Дядя с библиотекарем со страстной готовностью вцепились в возможность хоть как-то разнообразить свои дачные будни. Тайна захватила их и увлекла в бумажные моря. Самое прекрасное плавание. И впечатлений сколько угодно, и безопасно, и комфортно. Мне же хотелось отдохнуть от всего этого. Прав был мой отец, говоря, что о приключениях лучше всего читать в книгах. Сколько раз я вспоминал эти слова, сидя в засаде, или пробираясь ночью по неизвестной тропе. Служба в Средней Азии дала мне возможность досыта нахлебаться и романтики, и экзотики, взяв за всё это дорогую цену. Платой за жизнь полную приключений стало одиночество. Но даже оно не казалось столь уж тяжёлым в это прекрасное утро.
Пройдёт совсем немного времени, и зацветут старые липы, посаженные ещё после войны моим дедом и здесь, на даче, настанет совсем райская пора. Хорошо бы разделаться со всей этой историей до середины июня, чтобы поваляться всласть, где-нибудь в уголке сада, вдыхая густой медовый аромат.

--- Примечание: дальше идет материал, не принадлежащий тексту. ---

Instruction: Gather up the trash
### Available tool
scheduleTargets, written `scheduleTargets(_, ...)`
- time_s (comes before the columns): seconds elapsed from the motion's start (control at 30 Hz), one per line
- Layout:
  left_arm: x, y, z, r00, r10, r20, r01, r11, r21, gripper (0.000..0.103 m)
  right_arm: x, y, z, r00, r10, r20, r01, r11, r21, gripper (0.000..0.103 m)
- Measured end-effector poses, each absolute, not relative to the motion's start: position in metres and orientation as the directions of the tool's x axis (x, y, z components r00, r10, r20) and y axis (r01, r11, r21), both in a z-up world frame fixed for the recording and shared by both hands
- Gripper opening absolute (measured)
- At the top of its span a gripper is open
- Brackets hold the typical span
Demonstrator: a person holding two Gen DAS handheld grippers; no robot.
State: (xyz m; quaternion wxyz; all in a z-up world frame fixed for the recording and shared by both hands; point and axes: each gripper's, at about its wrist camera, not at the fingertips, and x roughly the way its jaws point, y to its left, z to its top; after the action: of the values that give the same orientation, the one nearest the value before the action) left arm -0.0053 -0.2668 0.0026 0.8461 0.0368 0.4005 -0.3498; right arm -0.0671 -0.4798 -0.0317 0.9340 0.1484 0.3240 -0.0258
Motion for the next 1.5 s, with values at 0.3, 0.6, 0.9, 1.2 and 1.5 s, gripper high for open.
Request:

Тут я вспомнил, что у меня осталось ещё одно незаконченное дело в Ульяновске. Нужно вернуть ключи от снятой на два месяца квартиры. Срок как раз истекает в конце июня. Потом я опять вспомнил угрюмый замок, отгородившийся от повседневной суеты маленьким сквериком и синеглазую девочку, с восторгом рассказывающую страшные истории на залитой солнцем утренней дороге.
Мысли медленно, но верно уводили меня далеко отсюда, в тихую провинциальную глушь, где так хорошо идти по просёлку, окружённому лесами. А я ведь так и не проверил, изменились эти дороги за последние восемьдесят лет или нет.
Эта мысль показалась мне хорошим поводом прервать чистку картошки. Времени до обеда полно – успею. Посижу полчасика над старыми картами, помечтаю. Занятие это нравилось мне с детства. В самом деле, что может быть более романтичным и будоражащим воображение, чем старая карта. Деревни, давно исчезнувшие хутора, теперь уже уничтоженные храмы. Оттиск ушедшей жизни.